BRIEF:
Look through the material below and give the number of lines where the string "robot" occurs, with nothing added.

──────── INFORMATION PROVIDED

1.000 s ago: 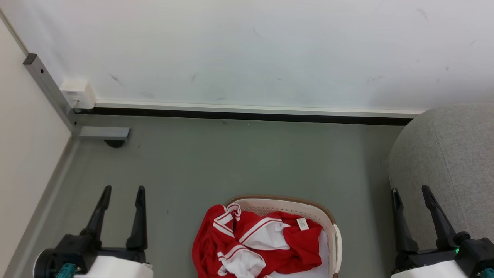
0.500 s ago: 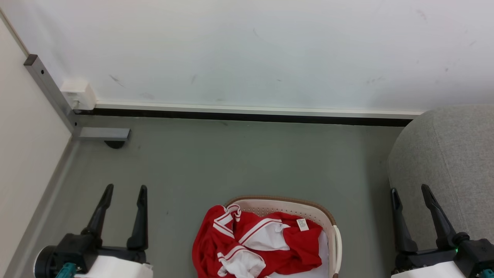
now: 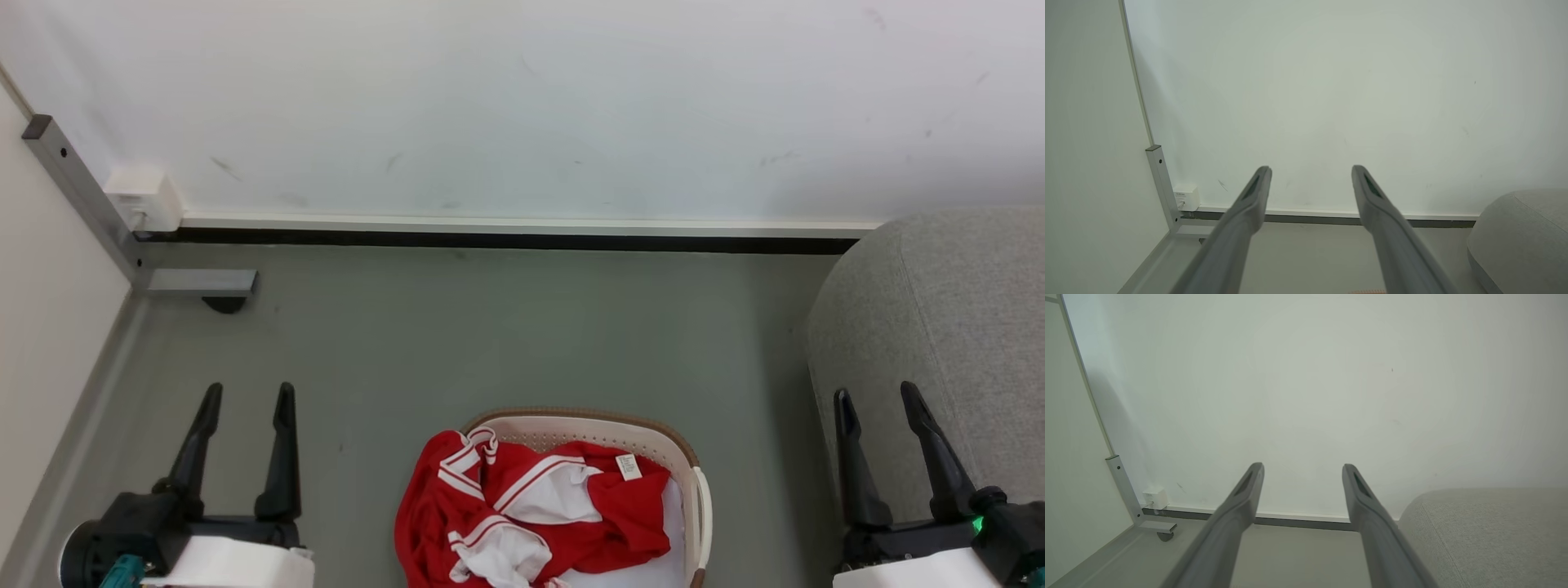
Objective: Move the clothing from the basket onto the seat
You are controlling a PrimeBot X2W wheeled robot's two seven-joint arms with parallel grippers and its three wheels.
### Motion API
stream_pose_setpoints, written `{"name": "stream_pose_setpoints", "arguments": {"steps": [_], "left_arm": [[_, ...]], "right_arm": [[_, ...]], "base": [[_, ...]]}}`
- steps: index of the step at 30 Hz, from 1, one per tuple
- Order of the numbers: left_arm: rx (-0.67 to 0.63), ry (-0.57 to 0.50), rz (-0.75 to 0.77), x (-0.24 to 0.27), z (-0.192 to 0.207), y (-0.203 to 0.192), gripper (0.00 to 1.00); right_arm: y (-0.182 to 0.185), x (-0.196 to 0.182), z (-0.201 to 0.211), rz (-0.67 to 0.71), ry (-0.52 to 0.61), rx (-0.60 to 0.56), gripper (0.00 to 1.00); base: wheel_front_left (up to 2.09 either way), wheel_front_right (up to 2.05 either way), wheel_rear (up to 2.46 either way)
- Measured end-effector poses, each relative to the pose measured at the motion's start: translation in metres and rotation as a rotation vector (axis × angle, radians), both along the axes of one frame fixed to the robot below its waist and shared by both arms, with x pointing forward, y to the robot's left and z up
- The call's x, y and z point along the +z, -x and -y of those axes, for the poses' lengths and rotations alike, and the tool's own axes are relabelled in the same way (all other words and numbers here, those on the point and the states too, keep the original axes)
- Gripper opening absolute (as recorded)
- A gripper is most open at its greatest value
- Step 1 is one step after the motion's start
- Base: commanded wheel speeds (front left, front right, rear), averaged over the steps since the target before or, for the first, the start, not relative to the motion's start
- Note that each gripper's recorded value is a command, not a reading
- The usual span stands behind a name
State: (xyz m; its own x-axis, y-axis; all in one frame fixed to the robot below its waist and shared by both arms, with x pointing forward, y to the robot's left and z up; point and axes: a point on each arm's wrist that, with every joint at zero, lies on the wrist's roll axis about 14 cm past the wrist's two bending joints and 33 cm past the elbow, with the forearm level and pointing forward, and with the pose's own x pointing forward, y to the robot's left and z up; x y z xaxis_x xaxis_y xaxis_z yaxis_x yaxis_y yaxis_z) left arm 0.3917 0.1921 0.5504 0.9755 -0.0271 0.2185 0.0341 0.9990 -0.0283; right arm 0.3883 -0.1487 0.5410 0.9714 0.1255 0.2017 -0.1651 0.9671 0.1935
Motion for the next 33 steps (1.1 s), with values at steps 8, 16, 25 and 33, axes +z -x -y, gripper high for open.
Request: {"name": "stream_pose_setpoints", "arguments": {"steps": [8, 16, 25, 33], "left_arm": [[-0.04, 0.023, -0.01, -0.005, 0.014, -0.016, 1.0], [-0.12, 0.056, -0.039, -0.019, 0.042, -0.045, 1.0], [-0.259, 0.048, -0.132, -0.063, 0.086, -0.088, 1.0], [-0.427, 0.006, -0.378, -0.147, 0.137, -0.115, 1.0]], "right_arm": [[-0.003, 0.005, 0.019, 0.016, -0.001, -0.056, 1.0], [-0.012, 0.004, 0.041, 0.019, 0.008, -0.119, 1.0], [-0.027, -0.004, 0.069, 0.001, 0.014, -0.195, 1.0], [-0.033, -0.017, 0.1, -0.032, 0.025, -0.28, 1.0]], "base": [[0.0, 0.0, 0.0], [0.0, 0.0, 0.0], [0.0, 0.0, 0.0], [0.0, 0.0, 0.0]]}}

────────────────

ANSWER SPACE:
3